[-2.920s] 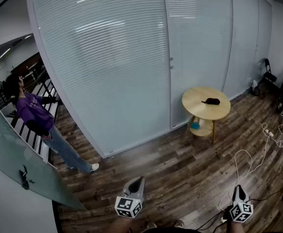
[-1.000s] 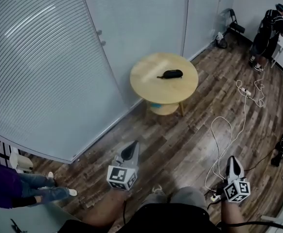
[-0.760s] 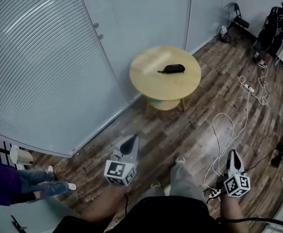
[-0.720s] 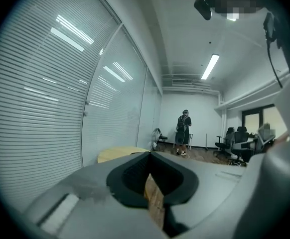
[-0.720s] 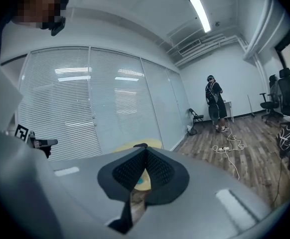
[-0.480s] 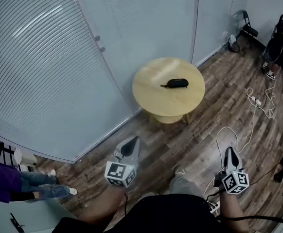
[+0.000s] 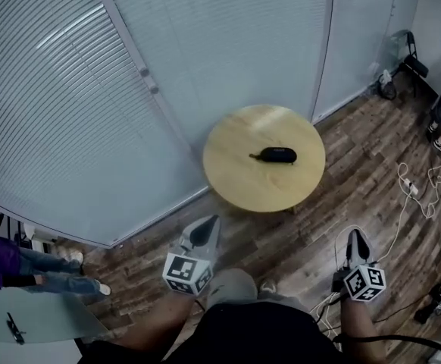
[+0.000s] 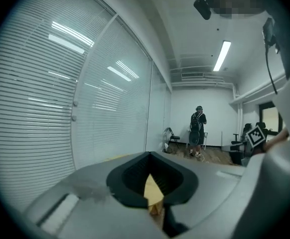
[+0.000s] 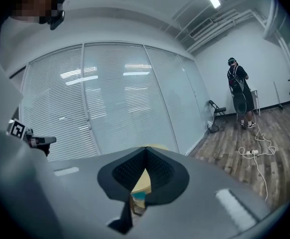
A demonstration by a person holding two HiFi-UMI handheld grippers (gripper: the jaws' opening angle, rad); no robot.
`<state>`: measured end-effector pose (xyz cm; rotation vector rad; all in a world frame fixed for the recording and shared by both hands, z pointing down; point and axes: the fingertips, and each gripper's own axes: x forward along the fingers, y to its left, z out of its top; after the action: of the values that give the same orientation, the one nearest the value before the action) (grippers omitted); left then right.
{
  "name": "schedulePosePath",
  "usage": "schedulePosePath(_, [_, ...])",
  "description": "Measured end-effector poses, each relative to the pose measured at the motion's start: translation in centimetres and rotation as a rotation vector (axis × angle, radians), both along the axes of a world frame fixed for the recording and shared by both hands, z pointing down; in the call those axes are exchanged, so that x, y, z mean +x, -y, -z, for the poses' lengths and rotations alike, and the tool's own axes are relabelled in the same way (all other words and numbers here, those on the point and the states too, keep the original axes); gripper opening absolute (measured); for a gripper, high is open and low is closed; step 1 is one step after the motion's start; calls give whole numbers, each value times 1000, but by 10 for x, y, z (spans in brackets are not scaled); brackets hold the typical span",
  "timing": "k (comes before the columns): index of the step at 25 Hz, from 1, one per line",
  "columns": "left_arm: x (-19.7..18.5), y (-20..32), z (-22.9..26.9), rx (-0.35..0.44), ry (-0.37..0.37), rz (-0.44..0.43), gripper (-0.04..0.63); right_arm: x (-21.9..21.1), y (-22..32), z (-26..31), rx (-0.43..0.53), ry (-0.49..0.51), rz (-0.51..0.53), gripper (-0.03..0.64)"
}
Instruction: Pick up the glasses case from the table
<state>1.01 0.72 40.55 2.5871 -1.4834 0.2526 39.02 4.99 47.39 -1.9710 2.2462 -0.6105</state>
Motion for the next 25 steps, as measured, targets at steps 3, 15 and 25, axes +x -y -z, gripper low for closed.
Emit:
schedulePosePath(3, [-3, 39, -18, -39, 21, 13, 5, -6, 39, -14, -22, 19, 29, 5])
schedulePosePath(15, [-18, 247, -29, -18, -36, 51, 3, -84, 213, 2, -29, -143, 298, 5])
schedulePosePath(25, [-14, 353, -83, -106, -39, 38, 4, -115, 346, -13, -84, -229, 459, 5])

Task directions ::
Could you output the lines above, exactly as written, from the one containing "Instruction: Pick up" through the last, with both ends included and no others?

The completed task ::
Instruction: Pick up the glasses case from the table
<state>1.01 0.72 40.55 2.5871 -1.4834 0.2526 39.02 4.99 47.39 -1.9710 2.2462 -0.6105</state>
Motion for the next 25 steps, as measured, targets at steps 3, 15 and 25, axes +x -y -z, gripper low for closed.
Emit:
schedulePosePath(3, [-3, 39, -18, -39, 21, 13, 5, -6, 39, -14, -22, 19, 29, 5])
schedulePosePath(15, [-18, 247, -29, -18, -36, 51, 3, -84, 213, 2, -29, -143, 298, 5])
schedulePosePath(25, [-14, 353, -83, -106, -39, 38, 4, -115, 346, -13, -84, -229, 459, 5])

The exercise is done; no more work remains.